John Chamberlain
Developer Diary
 Developer Diary · You Heard It Here First · Sunday 7 March 2004
e-Postage
This week there has been this constant and annoying buzzing in my ear and I have only know figured out what it is: Bill Gates going on about e-Postage. The chance of hundred of millions of email users paying for the privilege is ridiculously remote so why is he stumping this incredibly dumb idea?

My guess is that he had to think up something to say to the "global leaders" that they would understand. That it would be sensible or useful was not a priority.

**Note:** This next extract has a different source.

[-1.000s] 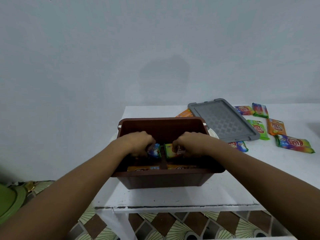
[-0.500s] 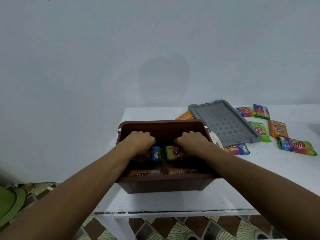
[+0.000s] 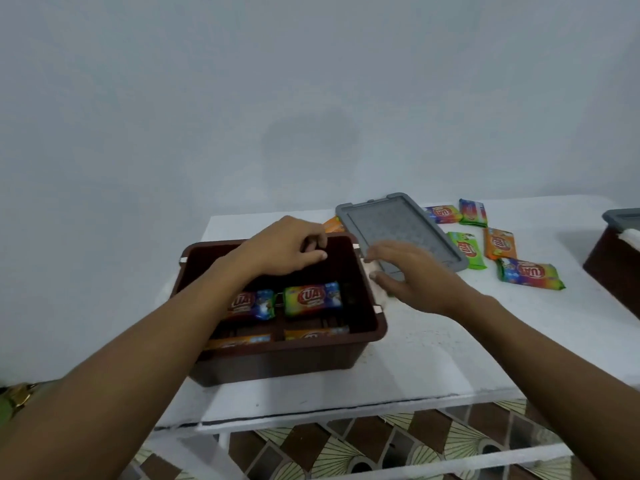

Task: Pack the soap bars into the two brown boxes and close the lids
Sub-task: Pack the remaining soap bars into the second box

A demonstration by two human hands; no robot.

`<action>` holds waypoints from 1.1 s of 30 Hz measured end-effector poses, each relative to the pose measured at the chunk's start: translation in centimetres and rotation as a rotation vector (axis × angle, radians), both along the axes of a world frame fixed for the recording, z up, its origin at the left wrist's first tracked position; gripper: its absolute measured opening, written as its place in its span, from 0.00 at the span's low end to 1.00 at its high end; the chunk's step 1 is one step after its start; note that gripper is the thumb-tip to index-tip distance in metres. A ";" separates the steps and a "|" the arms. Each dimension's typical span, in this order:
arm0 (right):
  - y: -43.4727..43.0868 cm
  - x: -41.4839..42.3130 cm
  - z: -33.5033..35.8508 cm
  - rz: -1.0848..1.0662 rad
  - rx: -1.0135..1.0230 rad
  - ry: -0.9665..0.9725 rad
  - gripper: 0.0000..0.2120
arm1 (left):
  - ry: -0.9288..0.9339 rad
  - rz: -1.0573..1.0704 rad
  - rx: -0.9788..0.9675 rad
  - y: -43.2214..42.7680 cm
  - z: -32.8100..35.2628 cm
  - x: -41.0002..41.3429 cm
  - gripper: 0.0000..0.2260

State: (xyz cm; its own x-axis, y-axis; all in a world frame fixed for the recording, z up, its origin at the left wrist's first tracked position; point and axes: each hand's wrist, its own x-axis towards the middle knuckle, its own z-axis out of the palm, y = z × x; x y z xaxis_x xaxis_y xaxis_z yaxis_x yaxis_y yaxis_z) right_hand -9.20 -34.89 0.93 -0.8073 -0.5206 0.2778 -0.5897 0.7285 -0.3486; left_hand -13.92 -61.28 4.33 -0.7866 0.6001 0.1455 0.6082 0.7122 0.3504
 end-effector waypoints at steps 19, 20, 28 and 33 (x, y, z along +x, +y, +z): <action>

You can picture the scene: imagine a sterile banquet room at a sterile hotel around which are seated a bunch of old guys in business casual trying to decide whether to devote more attention to the shrimp cocktail or a whiney Gates as he blathers on about spam. The setting is Davos, a sizable town nestled high in the Swiss Alps. Davos was trendy about a hundred years ago as a health spa, but nowadays serves as a large, obsolete ski resort for people with more money than taste. It is sort of the Eliot Lounge of skiing. Like the Eliot Lounge it is the kind of place John "Liveshot" Kerry would go to pick up 40-something divorcees, a place calculated to give you that sinking, queasy decrepit feeling.

Just to fill in the picture remember that Davos was the inspiration for Thomas Mann's "The Magic Mountain" (Der Zauberberg). If you have not read this banal, bourgeois interlude count yourself lucky. The idea is that a young man goes to Davos to visit his sick cousin and lurks around to nurture an unhealthy attraction to a eastern European woman and discover various meaningless things about life and the decline of western civilization. The hero is a perverse version of Nietzche's superman, in the same way that an orc is a perversion of an elf. The book is littered with obscure references to current events (ie 1916-1924) and the general tone is to emphasize the sickliness of Weimaresque Germany with the nauseating suggestion that somehow getting sick is normal and that everything will be vaguely alright, if unsatisfying, in the end. Of course, as we know now everything was NOT alright in the end. First they all starved, then there was a revolution and then the Nazis came to power and it just got worse from there.

The site of this lukewarm misfire of a novel now serves as a sanatorium of a different kind: a meeting of limousines where the decrepit heirs of the war mumble their thoughts to one another for a few days every year. For the rest of us the only sign this is happening is a dribble of incomprehensible press releases about e-Postage from Der Zauberberg.